Security researchers identified new malware, LunarWeb and LunarMail, used by Russian hackers targeting a European government's diplomatic agencies. The malware was involved in breaches of the Ministry of Foreign Affairs, affecting diplomatic missions primarily in the Middle East since 2020. Spear-phishing emails with malicious Word documents initiated the infection, installing LunarMail through macros that also ensured persistence via Outlook add-ins. LunarWeb was delivered using a misconfigured network monitoring tool, with techniques to mimic legitimate traffic for covert operations and surveillance. Both backdoors allow remote command execution, data theft, and system manipulation, ensuring deep access and control over compromised systems. ESET attributes these attacks to the Turla group, a Russian state-sponsored entity, with medium confidence based on observed tactics and techniques. The company also released a list of indicators of compromise to help detect and mitigate these threats in affected network environments.

The European Commission has launched an investigation into Meta, scrutinizing its compliance with the Digital Services Act, particularly in safeguarding minors on Facebook and Instagram. Meta is under investigation for potentially exploiting the inexperience of minors, leading to addictive behaviors and excessive content immersion on their platforms. The Commission will assess the effectiveness and appropriateness of Meta’s age-verification tools to prevent minors from accessing harmful content.
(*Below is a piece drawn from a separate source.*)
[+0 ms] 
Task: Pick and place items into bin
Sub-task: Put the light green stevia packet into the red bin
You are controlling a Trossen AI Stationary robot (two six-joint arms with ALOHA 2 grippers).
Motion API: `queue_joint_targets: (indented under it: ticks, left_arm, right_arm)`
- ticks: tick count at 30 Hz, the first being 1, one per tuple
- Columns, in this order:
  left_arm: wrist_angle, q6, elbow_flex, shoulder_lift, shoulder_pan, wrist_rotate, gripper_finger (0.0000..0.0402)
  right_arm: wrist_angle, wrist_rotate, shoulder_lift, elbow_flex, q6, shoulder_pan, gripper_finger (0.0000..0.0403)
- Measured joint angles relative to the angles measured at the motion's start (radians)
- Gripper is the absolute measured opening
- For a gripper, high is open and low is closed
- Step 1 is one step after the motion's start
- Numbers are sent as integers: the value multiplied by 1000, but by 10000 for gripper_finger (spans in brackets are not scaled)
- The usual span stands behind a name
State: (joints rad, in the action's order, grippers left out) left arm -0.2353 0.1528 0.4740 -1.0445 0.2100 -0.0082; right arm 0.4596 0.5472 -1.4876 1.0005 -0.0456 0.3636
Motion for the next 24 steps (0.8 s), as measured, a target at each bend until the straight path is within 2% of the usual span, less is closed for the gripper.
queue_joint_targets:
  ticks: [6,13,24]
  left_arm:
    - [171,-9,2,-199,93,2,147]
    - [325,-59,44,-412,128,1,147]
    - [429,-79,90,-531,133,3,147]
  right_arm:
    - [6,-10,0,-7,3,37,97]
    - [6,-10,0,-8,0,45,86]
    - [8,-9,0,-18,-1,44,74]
Additional scrutiny includes the examination of privacy and safety measures for minors, focusing on default settings and recommendation algorithms to ensure they align with legal requirements. Violations of the Digital Services Act could result in fines up to 6 percent of Meta's global annual turnover, approximately $8.5 billion. Separate proceedings are focused on other serious concerns, including Meta's role in the spread of political misinformation by foreign actors. Commissioner Thierry Breton emphasized the importance of rigorous investigations to uphold child protection standards on these widely used social platforms.

British intelligence has shifted its primary focus to countering cyber threats from China, surpassing concerns about other nation-states. The CYBERUK conference underscored the growing concern among UK officials regarding Beijing's attempts to dominate global technology standards and cyber capabilities. Recent discussions at the event highlighted the significant resources GCHQ is dedicating towards understanding and combating potential cyber threats from China. China's cyber strategy includes leveraging an extensive network of hacking groups and data brokers to advance its geopolitical and technological goals. UK intelligence is increasingly collaborating with Five Eyes allies, industry, and academic institutions to enhance cyber resilience against threats posed by nation-states like China and Russia. The narrative at CYBERUK stressed the urgent need for increased cyber resilience to deter future large-scale disruptions or attacks, particularly those that could be orchestrated by China. There is a pressing necessity for the tech industry and governments to innovate and cooperate to effectively counter sophisticated cyber operations from nation-states.